RECORDS SHOWN
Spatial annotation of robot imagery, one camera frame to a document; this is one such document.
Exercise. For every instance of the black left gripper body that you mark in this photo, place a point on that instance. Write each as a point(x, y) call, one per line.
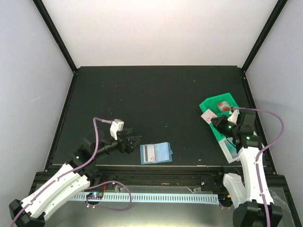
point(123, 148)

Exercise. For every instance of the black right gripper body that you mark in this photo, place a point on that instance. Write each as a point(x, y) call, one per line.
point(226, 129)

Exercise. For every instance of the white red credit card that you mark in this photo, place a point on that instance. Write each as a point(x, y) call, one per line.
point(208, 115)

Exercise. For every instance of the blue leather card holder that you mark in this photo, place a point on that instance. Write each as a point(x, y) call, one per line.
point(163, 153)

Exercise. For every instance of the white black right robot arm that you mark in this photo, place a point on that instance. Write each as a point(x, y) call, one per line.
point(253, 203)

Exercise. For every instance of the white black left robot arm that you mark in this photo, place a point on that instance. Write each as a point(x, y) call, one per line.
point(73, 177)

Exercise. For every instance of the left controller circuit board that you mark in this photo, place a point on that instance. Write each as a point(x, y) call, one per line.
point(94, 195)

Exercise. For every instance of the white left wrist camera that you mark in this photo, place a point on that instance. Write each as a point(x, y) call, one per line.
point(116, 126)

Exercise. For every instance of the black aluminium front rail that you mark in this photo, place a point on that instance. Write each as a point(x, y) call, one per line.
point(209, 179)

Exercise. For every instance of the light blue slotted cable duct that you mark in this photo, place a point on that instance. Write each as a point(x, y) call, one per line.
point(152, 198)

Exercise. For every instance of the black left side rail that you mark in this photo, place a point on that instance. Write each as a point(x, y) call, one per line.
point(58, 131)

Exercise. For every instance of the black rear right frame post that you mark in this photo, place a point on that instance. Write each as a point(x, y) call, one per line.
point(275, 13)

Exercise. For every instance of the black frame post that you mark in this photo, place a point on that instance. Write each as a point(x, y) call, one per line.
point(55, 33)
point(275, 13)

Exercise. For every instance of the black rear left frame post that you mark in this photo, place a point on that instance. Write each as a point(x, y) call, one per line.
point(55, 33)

--

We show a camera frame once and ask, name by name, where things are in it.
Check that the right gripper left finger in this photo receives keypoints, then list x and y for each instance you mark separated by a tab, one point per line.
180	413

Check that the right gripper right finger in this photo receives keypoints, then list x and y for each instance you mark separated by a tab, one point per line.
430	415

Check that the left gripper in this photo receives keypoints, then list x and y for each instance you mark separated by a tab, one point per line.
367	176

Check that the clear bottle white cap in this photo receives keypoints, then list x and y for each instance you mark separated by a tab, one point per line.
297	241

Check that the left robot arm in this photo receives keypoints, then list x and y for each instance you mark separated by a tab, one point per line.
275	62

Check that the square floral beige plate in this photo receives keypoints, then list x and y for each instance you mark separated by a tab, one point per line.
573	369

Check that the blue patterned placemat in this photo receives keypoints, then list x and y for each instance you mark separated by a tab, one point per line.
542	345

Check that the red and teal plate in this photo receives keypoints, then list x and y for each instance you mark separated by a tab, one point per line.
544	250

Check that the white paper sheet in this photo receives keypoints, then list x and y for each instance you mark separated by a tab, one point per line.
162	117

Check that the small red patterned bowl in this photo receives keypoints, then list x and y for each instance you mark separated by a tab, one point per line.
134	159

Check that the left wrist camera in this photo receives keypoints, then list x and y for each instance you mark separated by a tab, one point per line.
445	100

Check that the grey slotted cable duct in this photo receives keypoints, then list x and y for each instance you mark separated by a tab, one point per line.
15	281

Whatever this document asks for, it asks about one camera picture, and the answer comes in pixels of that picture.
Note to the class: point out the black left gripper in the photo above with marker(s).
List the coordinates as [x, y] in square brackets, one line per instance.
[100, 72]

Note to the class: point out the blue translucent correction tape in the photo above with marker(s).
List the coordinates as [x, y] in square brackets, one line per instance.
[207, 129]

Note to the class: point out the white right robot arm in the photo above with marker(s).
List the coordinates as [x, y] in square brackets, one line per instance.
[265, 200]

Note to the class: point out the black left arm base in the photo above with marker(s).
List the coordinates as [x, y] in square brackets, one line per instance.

EXERCISE OBJECTIVE
Report how many lines in the listing include the word "document". Give nothing but the count.

EXERCISE RESPONSE
2